Etrangers en prison
L'article 1 des statuts de la Cimade définit ainsi le but de l'association : « manifester une solidarité active avec ceux qui souffrent, qui sont opprimés et exploités et […] assurer leur défense, quelles que soient leur nationalité, leur position politique ou religieuse. »
Il précise plus loin que la Cimade travaille « au service […] des détenus ».
Les détenus étrangers connaissent des difficultés spécifiques :
- On compte chez eux une plus grande proportion d’indigents.
- L'obstacle de la langue constitue pour beaucoup une épreuve majeure : comment lire le guide du détenu arrivant, se faire comprendre du médecin et du travailleur social, connaître le fonctionnement interne de la prison, avoir accès au travail, au sport, aux activités culturelles ? Comment déchiffrer le fonctionnement de la justice française, le déroulement de l'instruction ?
- Enfin, et généralement le plus important, les détenus étrangers peuvent faire l'objet d'une interdiction du territoire français prononcée par le tribunal et d’une procédure d'expulsion engagée par la préfecture. Cette précarité dans la situation de séjour devient la cause majeure d'angoisse.

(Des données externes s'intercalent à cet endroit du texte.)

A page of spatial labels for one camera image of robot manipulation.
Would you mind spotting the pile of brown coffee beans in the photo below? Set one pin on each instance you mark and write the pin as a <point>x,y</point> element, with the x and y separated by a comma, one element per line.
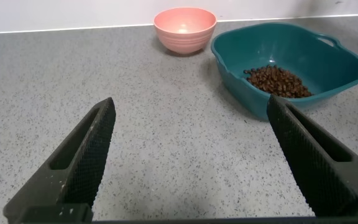
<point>278,82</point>

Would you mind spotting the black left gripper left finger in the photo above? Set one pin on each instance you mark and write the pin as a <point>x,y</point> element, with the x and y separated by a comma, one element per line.
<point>79,168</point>

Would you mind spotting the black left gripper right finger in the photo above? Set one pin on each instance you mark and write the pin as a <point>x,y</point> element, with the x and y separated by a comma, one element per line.
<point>315,168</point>

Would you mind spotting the pink plastic bowl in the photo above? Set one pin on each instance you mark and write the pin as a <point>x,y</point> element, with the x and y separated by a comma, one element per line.
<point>185,34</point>

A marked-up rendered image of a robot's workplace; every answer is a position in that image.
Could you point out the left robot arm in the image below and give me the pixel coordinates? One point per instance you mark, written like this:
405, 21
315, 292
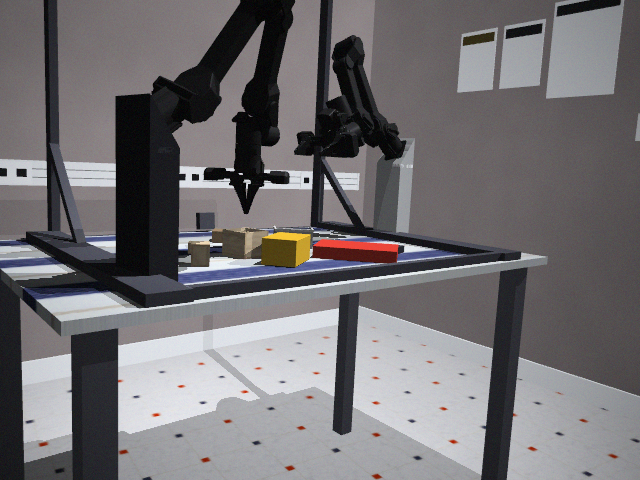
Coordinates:
368, 124

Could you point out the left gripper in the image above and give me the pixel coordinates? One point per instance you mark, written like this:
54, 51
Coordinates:
333, 146

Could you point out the red flat rectangular slab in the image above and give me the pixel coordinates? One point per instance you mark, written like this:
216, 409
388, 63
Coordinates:
355, 251

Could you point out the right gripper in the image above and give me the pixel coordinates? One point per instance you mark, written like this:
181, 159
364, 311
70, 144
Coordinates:
247, 158

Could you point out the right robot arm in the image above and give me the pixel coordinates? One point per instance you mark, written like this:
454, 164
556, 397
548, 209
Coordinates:
195, 93

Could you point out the yellow block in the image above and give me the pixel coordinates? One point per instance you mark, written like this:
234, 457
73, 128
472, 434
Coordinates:
285, 249

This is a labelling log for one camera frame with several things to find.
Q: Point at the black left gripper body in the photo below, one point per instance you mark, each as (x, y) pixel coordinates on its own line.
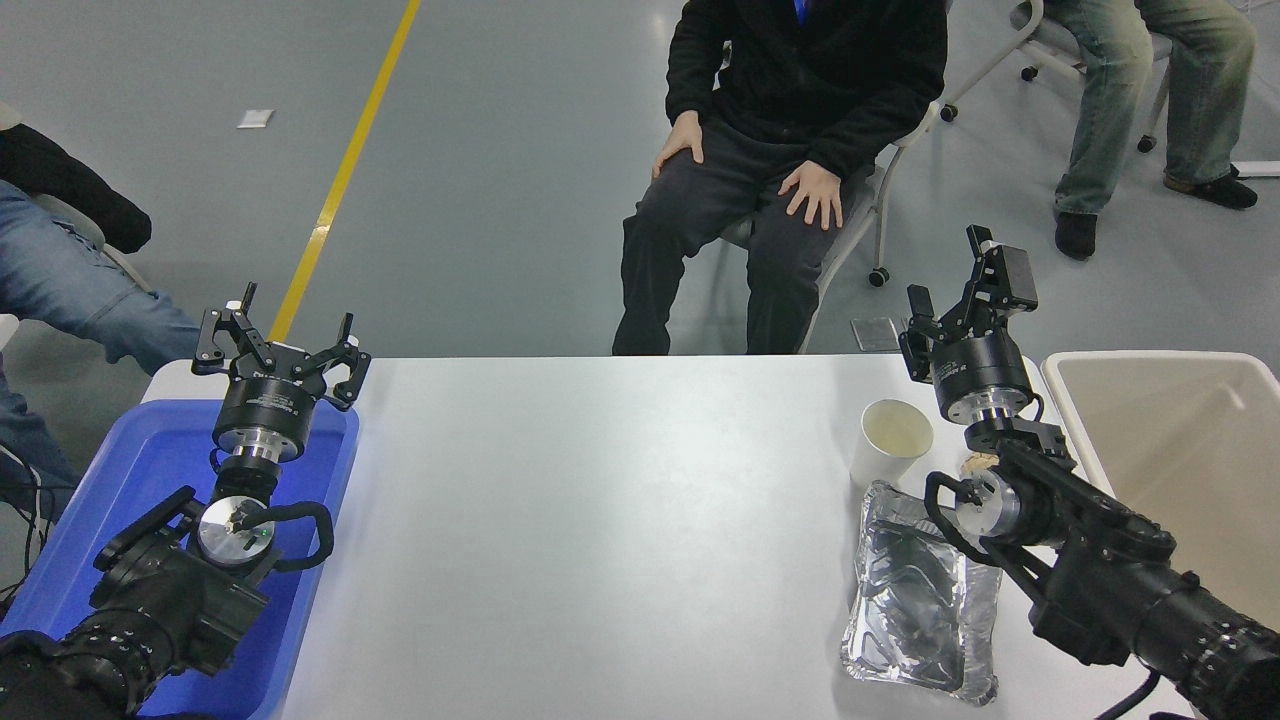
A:
(265, 405)

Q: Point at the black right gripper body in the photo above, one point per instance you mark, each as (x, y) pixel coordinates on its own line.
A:
(985, 365)

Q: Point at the white paper cup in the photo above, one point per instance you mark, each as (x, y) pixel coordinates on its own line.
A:
(890, 440)

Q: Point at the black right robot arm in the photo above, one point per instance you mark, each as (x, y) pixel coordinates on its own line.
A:
(1100, 580)

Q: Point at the person's left hand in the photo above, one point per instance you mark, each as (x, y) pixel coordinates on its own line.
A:
(815, 190)

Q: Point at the person's right hand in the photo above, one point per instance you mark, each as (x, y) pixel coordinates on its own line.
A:
(683, 138)

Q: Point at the grey metal floor plate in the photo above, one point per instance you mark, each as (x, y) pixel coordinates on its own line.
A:
(875, 335)

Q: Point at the crumpled tan paper ball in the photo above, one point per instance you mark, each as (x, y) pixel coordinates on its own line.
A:
(980, 463)

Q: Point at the blue plastic tray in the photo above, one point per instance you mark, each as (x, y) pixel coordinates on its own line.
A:
(150, 460)

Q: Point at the large pale plastic bin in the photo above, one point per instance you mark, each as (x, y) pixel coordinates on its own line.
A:
(1180, 440)

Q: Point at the crumpled foil tray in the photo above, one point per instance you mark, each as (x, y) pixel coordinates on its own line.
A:
(910, 610)

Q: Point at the white floor bar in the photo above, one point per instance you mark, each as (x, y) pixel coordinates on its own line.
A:
(1260, 169)

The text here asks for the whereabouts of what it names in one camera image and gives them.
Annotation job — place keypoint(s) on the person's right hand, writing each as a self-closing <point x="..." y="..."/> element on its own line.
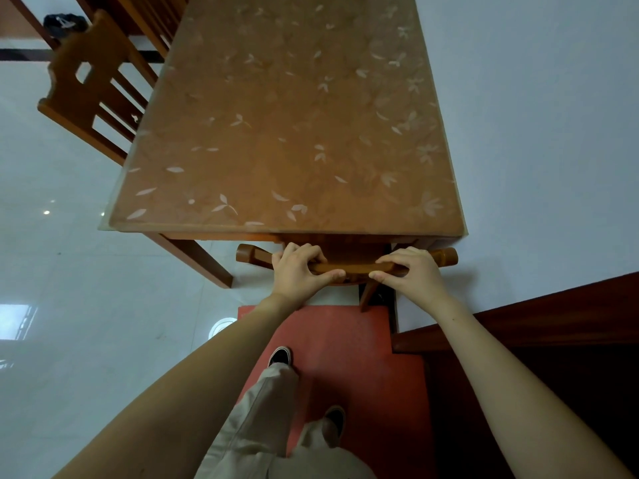
<point x="422" y="281"/>

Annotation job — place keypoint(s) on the person's left hand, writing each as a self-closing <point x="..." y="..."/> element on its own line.
<point x="294" y="279"/>

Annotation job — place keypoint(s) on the orange wooden chair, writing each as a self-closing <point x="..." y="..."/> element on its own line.
<point x="75" y="94"/>
<point x="150" y="14"/>
<point x="349" y="266"/>

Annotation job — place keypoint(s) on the black green trash bin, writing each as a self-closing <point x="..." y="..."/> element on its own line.
<point x="65" y="24"/>

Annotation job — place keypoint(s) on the person's left forearm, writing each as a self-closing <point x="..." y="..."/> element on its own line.
<point x="174" y="404"/>

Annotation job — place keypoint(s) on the black and white shoe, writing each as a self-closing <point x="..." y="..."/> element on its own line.
<point x="280" y="356"/>
<point x="335" y="421"/>

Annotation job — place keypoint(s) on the red floor mat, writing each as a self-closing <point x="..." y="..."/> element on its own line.
<point x="359" y="364"/>

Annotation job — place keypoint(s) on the beige trousers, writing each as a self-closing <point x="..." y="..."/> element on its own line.
<point x="264" y="429"/>

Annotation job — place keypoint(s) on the dark red wooden door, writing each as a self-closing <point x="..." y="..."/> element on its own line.
<point x="574" y="319"/>

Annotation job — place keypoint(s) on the wooden table with patterned cover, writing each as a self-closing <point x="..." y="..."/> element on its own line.
<point x="299" y="119"/>

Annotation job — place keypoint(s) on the dark red door frame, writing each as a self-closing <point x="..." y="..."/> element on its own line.
<point x="35" y="19"/>

En matière de droit au séjour, les services d'insertion et de probation sont particulièrement démunis. Leurs effectifs sont souvent insuffisants, et surtout la complexité et l'évolution constante de la législation, la diversité des pratiques administratives rendent difficiles l'évaluation des situations et la mise en œuvre des recours.
Le concours de spécialistes s'avère donc nécessaire. La Cimade a décidé d'assumer cette mission.